There are five degrees of correlation that we use; 1. Positive – line goes in upwards direction 2. Negative – line goes in downward direction 3. Perfect – all of the pairs of values will lie on a straight line 4. Partial – values form a pattern or a trend on a graph 5. No correlation – no pattern
When showing the workings out of correlation this can be done numerically but the most common and simplest way is by scatter graph. It can only work when one variable is dependant upon the other for example salary spends is dependent on hours worked during a week. As these variables change they will change the plots on the graph. The dependant value will be shown on the y axis and the independent value shown on the x axis.
Coefficient Correlation
The most common method used to measure coefficient of correlation is Pearson’s product moment as it uses quantitative data. When we use Pearson’s method R = correlation coefficient. R must always fall between -1 and +1 as discussed before. Again as discussed before +1 is perfect positive correlation and -1 is perfect negative correlation; an R=0 is no correlation.
The scatter graph that is produced shows the bivariate distribution which will indicate if there is a pattern association between the two variables. This pattern of association is measured by the coefficient of correlation; this doesn’t measure the nature of the relationship and doesn’t indicate casual links.
When the co-efficient of correlation is worked out it will take a numeric value +1 or less. When the correlation is closer to one the co-efficient has a stronger association. When the co-efficient is closer to zero then the association will be very weak. If the co-efficient is zero then there is no correlation at all and the reverse of this is when the co-efficient is 1 it equals a perfect association.
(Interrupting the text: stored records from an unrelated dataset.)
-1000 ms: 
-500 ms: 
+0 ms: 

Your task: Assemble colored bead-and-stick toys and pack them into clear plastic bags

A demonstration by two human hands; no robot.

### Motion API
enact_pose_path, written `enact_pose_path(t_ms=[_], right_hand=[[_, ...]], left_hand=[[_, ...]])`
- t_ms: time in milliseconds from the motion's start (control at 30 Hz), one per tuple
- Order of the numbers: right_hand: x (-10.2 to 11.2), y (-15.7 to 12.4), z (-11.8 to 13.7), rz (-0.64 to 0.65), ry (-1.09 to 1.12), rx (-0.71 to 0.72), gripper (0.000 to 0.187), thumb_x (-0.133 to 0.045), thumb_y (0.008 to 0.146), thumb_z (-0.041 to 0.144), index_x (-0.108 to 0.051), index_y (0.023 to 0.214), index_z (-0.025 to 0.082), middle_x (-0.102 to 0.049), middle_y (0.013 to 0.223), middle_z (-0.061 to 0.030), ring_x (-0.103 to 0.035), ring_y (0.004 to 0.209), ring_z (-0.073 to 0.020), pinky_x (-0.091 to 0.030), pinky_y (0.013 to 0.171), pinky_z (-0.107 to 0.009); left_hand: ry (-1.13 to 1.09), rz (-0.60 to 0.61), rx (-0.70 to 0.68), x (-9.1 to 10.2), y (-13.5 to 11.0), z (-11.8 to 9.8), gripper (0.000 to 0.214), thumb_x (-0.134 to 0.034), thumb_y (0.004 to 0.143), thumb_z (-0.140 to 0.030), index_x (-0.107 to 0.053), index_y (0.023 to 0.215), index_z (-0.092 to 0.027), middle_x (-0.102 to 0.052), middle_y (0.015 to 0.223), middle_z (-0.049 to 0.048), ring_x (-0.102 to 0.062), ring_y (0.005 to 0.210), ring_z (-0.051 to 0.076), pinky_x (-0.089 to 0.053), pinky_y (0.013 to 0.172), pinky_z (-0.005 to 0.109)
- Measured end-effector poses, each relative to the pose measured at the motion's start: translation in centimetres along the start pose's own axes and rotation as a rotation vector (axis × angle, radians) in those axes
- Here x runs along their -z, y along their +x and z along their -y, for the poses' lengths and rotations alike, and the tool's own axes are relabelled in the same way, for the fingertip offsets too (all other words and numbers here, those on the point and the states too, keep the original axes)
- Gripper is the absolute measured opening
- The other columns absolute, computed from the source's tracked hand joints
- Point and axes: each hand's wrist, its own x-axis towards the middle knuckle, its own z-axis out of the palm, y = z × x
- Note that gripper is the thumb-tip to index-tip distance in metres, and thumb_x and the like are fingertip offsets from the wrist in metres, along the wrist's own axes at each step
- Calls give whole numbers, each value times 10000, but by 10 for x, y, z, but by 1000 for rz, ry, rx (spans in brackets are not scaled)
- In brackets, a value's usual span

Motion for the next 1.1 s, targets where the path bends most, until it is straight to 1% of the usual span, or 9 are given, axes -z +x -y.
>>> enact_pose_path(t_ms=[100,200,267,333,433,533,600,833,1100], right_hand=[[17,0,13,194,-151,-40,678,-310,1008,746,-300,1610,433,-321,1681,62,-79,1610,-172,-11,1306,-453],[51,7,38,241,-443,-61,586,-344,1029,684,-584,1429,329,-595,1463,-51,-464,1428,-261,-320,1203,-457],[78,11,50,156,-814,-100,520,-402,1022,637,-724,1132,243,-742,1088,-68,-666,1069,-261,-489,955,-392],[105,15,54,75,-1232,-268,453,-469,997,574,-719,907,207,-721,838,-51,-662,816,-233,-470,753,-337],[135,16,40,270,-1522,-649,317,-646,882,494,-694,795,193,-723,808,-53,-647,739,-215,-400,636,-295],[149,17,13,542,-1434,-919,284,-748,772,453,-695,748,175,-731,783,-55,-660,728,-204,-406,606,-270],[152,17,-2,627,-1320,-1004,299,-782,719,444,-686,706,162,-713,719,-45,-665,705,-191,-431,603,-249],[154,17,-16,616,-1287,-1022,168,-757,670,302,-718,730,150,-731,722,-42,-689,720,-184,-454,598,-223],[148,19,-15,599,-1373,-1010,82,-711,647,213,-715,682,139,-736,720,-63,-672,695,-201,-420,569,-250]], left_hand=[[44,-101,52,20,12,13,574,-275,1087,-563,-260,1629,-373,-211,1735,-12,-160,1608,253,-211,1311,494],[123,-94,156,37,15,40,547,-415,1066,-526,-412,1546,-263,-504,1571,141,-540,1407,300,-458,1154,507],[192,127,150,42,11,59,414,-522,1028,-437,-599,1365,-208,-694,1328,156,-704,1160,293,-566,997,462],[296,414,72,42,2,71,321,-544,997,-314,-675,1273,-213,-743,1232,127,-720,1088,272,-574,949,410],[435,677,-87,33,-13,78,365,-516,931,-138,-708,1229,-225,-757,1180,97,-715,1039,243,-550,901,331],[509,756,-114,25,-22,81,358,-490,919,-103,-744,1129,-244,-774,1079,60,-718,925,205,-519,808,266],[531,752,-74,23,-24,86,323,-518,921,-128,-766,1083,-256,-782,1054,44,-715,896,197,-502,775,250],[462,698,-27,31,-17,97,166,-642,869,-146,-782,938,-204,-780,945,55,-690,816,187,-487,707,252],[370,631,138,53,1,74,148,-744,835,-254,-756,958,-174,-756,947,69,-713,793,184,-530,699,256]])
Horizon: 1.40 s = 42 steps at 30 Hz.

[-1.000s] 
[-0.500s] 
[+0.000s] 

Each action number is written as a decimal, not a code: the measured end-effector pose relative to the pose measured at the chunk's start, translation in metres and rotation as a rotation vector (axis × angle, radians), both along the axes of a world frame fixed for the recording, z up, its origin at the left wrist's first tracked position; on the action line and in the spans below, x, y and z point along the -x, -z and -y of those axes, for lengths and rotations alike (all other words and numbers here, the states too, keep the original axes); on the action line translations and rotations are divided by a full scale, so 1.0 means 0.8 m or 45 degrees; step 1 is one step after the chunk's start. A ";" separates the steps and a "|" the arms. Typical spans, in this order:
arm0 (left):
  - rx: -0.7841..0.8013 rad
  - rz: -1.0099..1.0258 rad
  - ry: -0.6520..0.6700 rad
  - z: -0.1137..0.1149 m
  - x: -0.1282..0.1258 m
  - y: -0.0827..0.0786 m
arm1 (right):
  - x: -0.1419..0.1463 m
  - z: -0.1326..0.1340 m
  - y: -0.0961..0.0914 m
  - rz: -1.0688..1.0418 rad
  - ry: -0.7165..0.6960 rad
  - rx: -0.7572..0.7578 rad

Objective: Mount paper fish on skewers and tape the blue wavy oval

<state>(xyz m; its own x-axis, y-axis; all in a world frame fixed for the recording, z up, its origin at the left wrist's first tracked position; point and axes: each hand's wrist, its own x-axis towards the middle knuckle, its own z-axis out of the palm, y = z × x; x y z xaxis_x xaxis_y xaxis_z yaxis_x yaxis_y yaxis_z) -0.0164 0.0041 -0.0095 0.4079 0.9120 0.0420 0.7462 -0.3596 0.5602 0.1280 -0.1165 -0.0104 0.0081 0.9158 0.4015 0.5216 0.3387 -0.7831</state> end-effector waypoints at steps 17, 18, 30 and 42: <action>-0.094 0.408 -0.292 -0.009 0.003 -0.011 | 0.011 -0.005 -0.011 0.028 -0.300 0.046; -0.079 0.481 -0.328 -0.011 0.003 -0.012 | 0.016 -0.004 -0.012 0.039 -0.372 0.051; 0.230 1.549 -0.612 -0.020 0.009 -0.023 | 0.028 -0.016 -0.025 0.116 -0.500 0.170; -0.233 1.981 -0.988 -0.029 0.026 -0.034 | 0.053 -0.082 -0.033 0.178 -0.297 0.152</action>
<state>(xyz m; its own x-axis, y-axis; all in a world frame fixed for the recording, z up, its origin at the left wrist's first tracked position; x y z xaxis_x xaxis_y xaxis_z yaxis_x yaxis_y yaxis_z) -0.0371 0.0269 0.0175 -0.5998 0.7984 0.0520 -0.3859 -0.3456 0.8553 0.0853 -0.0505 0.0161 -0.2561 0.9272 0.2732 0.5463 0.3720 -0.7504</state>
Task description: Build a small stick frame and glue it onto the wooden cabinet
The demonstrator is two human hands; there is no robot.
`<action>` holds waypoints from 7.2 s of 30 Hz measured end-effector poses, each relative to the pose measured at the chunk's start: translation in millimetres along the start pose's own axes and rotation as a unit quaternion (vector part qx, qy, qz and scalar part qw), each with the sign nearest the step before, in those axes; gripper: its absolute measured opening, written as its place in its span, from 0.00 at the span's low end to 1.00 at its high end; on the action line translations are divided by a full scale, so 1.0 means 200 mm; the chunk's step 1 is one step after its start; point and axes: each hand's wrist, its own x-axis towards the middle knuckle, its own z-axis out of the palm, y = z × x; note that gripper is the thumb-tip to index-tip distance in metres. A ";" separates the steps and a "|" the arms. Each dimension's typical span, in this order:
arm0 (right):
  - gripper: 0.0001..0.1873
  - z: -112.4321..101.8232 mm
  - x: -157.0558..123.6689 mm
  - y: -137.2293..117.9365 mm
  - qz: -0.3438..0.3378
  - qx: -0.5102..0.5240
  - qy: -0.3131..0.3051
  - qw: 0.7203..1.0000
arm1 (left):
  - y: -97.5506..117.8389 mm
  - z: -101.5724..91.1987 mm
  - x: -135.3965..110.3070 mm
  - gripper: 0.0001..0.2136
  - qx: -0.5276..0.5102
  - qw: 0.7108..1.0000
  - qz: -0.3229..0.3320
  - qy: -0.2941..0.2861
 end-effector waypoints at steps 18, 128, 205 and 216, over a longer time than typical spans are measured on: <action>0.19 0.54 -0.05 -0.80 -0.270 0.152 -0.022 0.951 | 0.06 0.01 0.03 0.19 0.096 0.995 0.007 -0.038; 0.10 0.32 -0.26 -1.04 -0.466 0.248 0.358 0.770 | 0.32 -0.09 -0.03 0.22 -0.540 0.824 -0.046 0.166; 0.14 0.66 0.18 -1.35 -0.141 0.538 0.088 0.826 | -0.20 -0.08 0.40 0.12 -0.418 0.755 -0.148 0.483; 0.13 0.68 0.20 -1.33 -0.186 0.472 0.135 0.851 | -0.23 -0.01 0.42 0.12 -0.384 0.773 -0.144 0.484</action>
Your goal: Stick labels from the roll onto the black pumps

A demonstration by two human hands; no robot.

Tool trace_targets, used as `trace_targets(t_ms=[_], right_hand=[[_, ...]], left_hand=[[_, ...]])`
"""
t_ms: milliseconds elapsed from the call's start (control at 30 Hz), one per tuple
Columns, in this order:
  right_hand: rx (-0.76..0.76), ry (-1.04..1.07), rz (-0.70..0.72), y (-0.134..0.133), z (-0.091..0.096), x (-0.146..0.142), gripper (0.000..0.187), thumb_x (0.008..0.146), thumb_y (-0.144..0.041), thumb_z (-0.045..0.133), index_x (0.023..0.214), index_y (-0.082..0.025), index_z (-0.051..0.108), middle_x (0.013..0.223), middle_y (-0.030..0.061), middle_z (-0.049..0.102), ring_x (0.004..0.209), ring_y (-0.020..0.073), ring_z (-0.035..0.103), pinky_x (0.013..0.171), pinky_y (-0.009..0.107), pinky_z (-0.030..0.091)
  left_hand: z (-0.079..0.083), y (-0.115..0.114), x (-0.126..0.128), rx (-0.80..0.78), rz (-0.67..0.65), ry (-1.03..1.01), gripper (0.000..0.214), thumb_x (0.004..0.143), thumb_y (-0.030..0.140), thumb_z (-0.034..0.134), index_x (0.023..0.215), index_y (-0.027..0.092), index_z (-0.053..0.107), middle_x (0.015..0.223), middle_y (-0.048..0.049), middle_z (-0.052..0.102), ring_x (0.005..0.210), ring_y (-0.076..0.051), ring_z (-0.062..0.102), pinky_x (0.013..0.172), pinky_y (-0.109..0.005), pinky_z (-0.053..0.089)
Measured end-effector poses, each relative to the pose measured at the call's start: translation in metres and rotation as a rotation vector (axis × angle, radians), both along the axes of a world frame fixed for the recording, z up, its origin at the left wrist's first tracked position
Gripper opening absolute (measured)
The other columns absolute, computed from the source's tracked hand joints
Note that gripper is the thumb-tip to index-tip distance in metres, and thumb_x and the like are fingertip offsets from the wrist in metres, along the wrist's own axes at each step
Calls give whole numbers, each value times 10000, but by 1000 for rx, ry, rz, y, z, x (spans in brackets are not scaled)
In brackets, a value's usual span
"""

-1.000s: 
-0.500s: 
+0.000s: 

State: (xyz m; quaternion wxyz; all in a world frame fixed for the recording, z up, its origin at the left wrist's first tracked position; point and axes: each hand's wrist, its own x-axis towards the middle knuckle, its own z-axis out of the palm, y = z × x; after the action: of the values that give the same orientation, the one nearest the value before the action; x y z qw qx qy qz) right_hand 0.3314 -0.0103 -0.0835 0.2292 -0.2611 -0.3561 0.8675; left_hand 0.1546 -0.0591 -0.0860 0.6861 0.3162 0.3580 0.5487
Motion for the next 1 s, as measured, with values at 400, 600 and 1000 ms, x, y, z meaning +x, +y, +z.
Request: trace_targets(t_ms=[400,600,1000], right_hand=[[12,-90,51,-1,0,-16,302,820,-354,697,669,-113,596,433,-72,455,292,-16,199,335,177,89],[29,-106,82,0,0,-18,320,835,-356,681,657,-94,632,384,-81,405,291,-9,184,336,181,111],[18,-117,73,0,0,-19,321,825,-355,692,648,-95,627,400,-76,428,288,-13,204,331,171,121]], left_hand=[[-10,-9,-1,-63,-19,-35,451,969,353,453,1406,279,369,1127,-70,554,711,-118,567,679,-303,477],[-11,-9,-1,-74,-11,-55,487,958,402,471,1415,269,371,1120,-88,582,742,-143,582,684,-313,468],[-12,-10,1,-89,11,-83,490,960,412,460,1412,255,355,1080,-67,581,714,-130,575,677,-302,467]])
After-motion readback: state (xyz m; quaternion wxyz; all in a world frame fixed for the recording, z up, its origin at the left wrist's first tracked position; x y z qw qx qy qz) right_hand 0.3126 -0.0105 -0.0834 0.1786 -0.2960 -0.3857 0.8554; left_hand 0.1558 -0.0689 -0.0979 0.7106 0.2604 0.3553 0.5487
The direction of association relates to the movement of the two variables, if they move in the same direction the coefficient is positive with a value between 0 and +1, if the variables move in reverse the coefficient has a negative value between 0 and -1.
The scatter graph that I have produced shows that the correlation in this case to be near perfect and positive as all values lie on a straight upward line. The coefficient of correlation as worked out equals 0.987289 which is near 1 as stated producing a very strong association. As the direction is positive the variables will move in the same direction and again the value is closer to 1 than 0. In the scatter graph what we can see straight away is that the older the age of the aircraft the more costly it is to maintain yearly.
Regression
Regression predicts the value of a variable from the values of another variable depends on casual forecasting. High correlation between two variables enables casual forecasting if the relationship appears reasonably likely i.e. expected rise in sales levels from increased levels of advertising.
It is possible to forecast the dependent variable if the independent variable is known; this technique is known as recession and works out the relationship as a mathematical formula in a scatter diagram. Correlation is high when the points on the graph show a pattern similar to a straight sloping line. Regression is the method of finding the formula that represents that line.
The regression line
Any straight line on a graph is written as y=a+bx, x and y are the variables of a bivariate distribution, x is independent and y is dependent; and the variable to be found is the called the dependant variable and is dependent on the value of the other variable. The variable which the estimate is made is the independent variable. a is the value of y where the line crosses the y axis and b is the slope of the line, if the line had a downward slope the value of b would be negative and the formula would be y=a-bx. The line forms an average between the points.
The graph shows regression to be y=44.5+10.05x. Using the graph and the regression estimate, a 7 year old aircraft would have a maintenance cost of £114.85 per year; an 11 year old aircraft would cost £155.05 in maintenance per year. If you follow the line of recession on the graph, b therefore has a positive slope which is demonstrated in the equation as it is a positive value. The graph shows that the older an aircraft the higher its maintenance costs per year, this is also confirmed in the regression prediction.